Don't be upset if you have to abandon your skiing plans in light of the Covid-19 restrictions this year; the market is going to give you plenty to watch out for! The second month of the years is starting very busy with the Bank of England’s monetary policy meeting on Thursday and the US employment figures on Friday. On the background, expect Redditors to continue to make noise.
In December, the United States recorded a loss of 140,000 nonfarm payrolls, the first negative figure since April 2020 as the Coronavirus pandemic forced the economy in a lockdown. Although the market expects that 50,000 jobs have been added to the economy in January, the recovery continues to be slow, highlighting the importance of the $1.9 trillion fiscal stimulus plan to pass.
Until these hurdles are not resolved, we can expect US Treasury bonds to trade within a tight range. The 10-year yields will most likely remain above the pivotal 1% level and test the 1.1% level if employment figures surprise on the upside. It is important to highlight that recent developments concerning the Reddit Army also contribute to slow down the rise in yields as uncertainty strikes the stock market.
In the meantime, the US yield curve continues to steepen and this morning the spread between 30- and 5-year Treasury yields briefly rose above 142.5 basis points, the highest since February 2016. We believe that the US yield curve will continue to steepen this week, due to the bullish pressures applied in the front end of the yield curve due to a fall of rates in the repo market. In the next few days, the Treasury General Account (TGA) will disburse benefit payments, supporting the T-bill buying spree the market witnessed last week, which pushed the three-month London interbank offered rate to 0.20500% on Thursday, the lowest since November the 20th.

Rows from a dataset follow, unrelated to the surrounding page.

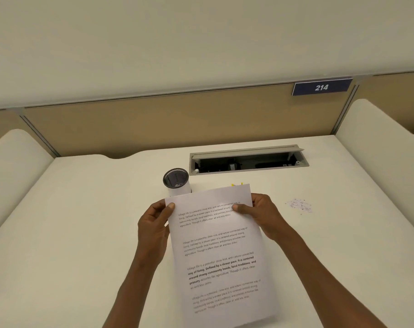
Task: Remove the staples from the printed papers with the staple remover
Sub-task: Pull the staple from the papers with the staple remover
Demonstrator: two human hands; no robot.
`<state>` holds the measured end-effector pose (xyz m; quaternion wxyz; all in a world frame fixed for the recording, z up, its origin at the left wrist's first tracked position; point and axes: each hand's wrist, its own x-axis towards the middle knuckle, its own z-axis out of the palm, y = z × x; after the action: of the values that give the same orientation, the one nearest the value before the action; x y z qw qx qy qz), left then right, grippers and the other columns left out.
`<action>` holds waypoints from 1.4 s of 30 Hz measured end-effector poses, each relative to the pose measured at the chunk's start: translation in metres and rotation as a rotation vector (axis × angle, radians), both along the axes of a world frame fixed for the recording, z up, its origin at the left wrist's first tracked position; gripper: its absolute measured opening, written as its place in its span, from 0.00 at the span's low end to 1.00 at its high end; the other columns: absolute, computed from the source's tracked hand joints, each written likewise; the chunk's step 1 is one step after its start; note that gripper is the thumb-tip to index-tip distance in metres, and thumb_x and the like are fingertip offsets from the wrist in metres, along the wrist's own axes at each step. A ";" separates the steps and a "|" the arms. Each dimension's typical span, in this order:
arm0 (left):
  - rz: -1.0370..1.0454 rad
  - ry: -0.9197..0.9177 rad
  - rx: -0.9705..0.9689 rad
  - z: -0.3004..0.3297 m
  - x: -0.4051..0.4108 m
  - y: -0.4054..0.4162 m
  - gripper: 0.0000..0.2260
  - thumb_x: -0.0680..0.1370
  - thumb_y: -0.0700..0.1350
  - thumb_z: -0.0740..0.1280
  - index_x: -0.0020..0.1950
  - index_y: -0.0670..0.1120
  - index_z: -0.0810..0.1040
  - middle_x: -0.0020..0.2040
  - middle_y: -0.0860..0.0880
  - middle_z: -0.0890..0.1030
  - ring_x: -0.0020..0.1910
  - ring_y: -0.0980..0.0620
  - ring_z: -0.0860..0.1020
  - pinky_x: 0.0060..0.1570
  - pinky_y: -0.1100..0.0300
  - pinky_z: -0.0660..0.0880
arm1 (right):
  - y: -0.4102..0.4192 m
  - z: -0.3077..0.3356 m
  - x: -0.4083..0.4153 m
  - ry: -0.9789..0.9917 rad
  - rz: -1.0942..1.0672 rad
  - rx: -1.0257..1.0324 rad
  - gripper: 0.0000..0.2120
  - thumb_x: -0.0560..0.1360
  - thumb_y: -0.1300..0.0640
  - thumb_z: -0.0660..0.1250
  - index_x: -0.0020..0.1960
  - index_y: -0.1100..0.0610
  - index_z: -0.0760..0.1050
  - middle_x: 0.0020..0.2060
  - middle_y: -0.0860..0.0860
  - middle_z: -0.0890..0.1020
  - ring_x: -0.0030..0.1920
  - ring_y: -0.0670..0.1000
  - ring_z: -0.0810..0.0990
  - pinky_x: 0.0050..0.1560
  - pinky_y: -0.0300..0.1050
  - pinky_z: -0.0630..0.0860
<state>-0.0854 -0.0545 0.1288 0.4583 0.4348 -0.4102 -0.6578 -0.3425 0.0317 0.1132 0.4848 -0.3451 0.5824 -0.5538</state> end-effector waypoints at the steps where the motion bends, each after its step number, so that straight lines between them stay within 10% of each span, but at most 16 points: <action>1: -0.007 0.011 -0.001 0.001 0.000 0.001 0.05 0.79 0.37 0.68 0.55 0.40 0.80 0.50 0.44 0.83 0.46 0.49 0.81 0.48 0.51 0.80 | 0.001 0.003 0.000 0.009 0.001 0.000 0.11 0.70 0.61 0.75 0.52 0.62 0.82 0.47 0.57 0.86 0.46 0.57 0.85 0.46 0.48 0.81; 17: -0.161 0.077 -0.043 0.015 0.003 0.009 0.08 0.79 0.32 0.63 0.42 0.42 0.75 0.40 0.48 0.83 0.39 0.52 0.81 0.36 0.60 0.79 | 0.015 0.011 -0.004 0.093 -0.005 0.013 0.12 0.70 0.58 0.75 0.51 0.62 0.82 0.46 0.55 0.86 0.45 0.59 0.85 0.48 0.54 0.82; 42: -0.416 0.154 -0.089 0.012 0.011 -0.008 0.06 0.78 0.38 0.63 0.43 0.43 0.68 0.47 0.42 0.83 0.47 0.49 0.81 0.49 0.60 0.79 | 0.014 0.017 -0.007 0.094 -0.088 0.004 0.08 0.69 0.60 0.76 0.47 0.60 0.83 0.43 0.56 0.87 0.42 0.60 0.85 0.45 0.54 0.82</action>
<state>-0.0748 -0.0629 0.1408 0.3614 0.2685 -0.4836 -0.7506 -0.3500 0.0460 0.1302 0.4328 -0.3438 0.6203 -0.5565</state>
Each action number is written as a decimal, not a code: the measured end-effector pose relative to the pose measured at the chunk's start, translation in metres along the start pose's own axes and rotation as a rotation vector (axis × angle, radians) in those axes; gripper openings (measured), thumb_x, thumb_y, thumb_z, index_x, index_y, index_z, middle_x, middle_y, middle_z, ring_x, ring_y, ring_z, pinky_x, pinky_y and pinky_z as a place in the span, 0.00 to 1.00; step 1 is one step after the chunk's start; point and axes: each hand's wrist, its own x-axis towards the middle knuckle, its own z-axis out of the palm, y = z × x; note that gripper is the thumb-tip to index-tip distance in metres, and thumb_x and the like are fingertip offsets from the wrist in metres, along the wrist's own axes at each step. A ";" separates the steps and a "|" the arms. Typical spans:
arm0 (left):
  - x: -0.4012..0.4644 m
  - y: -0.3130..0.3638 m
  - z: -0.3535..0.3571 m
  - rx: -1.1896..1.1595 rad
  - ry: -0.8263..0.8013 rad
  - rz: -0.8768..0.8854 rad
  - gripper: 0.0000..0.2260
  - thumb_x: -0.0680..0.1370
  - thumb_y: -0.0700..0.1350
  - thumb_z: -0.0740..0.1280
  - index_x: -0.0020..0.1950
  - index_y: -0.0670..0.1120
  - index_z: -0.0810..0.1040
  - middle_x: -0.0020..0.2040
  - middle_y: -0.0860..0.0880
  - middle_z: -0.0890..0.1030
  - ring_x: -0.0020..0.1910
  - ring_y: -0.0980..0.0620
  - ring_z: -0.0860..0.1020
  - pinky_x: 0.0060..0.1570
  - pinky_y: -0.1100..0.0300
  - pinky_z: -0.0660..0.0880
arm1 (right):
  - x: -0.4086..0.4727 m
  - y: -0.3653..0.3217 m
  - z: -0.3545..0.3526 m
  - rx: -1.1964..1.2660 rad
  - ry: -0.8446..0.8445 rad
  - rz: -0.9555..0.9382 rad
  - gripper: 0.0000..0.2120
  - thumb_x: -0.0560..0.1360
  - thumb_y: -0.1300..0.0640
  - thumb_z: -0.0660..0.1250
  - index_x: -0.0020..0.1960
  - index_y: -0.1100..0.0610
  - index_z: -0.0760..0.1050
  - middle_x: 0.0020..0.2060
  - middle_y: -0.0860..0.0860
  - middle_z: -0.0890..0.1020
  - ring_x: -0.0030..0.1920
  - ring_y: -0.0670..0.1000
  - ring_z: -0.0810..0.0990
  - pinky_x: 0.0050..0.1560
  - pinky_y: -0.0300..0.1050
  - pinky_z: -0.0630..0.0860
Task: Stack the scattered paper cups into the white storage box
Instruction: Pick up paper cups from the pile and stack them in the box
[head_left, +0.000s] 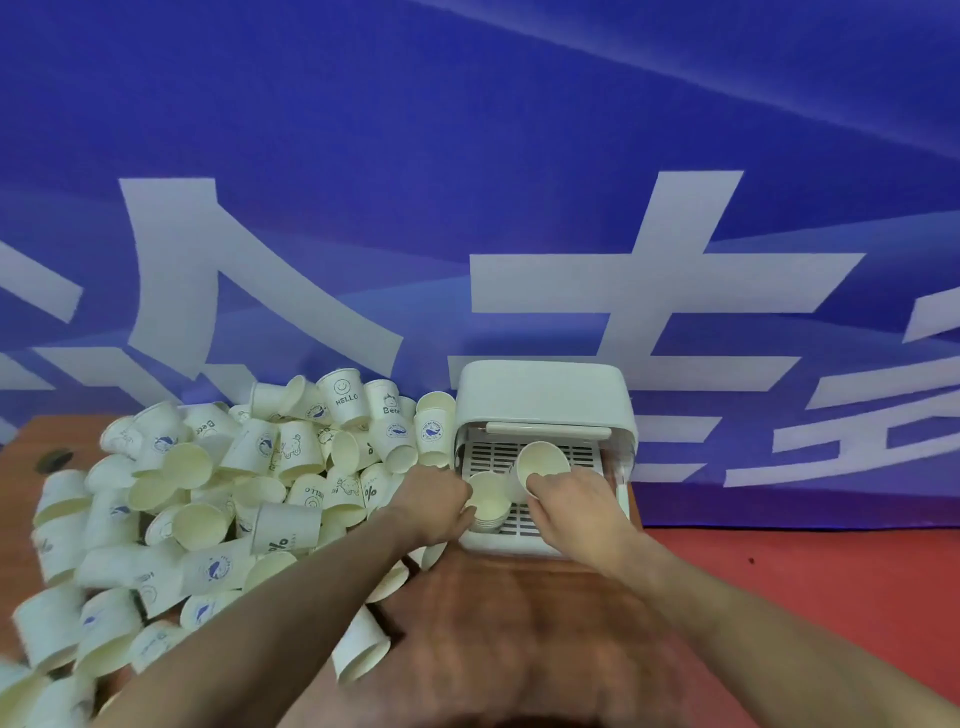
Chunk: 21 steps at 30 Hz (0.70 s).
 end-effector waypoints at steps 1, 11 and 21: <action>-0.003 -0.003 -0.002 -0.003 0.003 -0.018 0.17 0.80 0.57 0.56 0.51 0.48 0.80 0.49 0.46 0.83 0.48 0.43 0.80 0.41 0.55 0.67 | 0.002 -0.004 -0.003 -0.010 0.010 -0.014 0.14 0.60 0.53 0.78 0.30 0.52 0.72 0.20 0.50 0.74 0.19 0.53 0.72 0.27 0.41 0.55; -0.054 -0.034 0.006 -0.021 -0.019 -0.140 0.18 0.80 0.58 0.55 0.51 0.48 0.80 0.47 0.47 0.82 0.47 0.43 0.81 0.45 0.55 0.72 | 0.018 -0.037 0.001 -0.038 -0.049 -0.110 0.16 0.58 0.54 0.79 0.29 0.51 0.71 0.19 0.50 0.73 0.18 0.53 0.71 0.27 0.41 0.56; -0.068 -0.076 0.023 -0.008 -0.048 -0.132 0.19 0.79 0.59 0.55 0.58 0.50 0.80 0.50 0.49 0.83 0.48 0.46 0.81 0.41 0.56 0.70 | 0.038 -0.051 0.029 -0.007 -0.370 -0.042 0.09 0.78 0.57 0.58 0.55 0.55 0.74 0.50 0.54 0.81 0.51 0.58 0.81 0.40 0.46 0.66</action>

In Europe, all eyes will be on the Bank of England which faces a hard decision concerning whether to stimulate the economy further as the recent lockdown will inevitably damage the economy increasing the risk of a double-dip recession. Currently, the benchmark interest rate is set at 0.1%, and there have been debates among Monetary Policy Committee members whether to cut it negative with MPC external member Silvana Tenreyro being the biggest supporters of negative interest rates.
Ten-year Gilt yields have been trading within an uptrend channel since last August. However, they have been trying the support line several times showing that yields will not resume their rise unless talks about negative interest rates cease and there is a clear path to recovery, which will follow only after the vaccination is proven effective.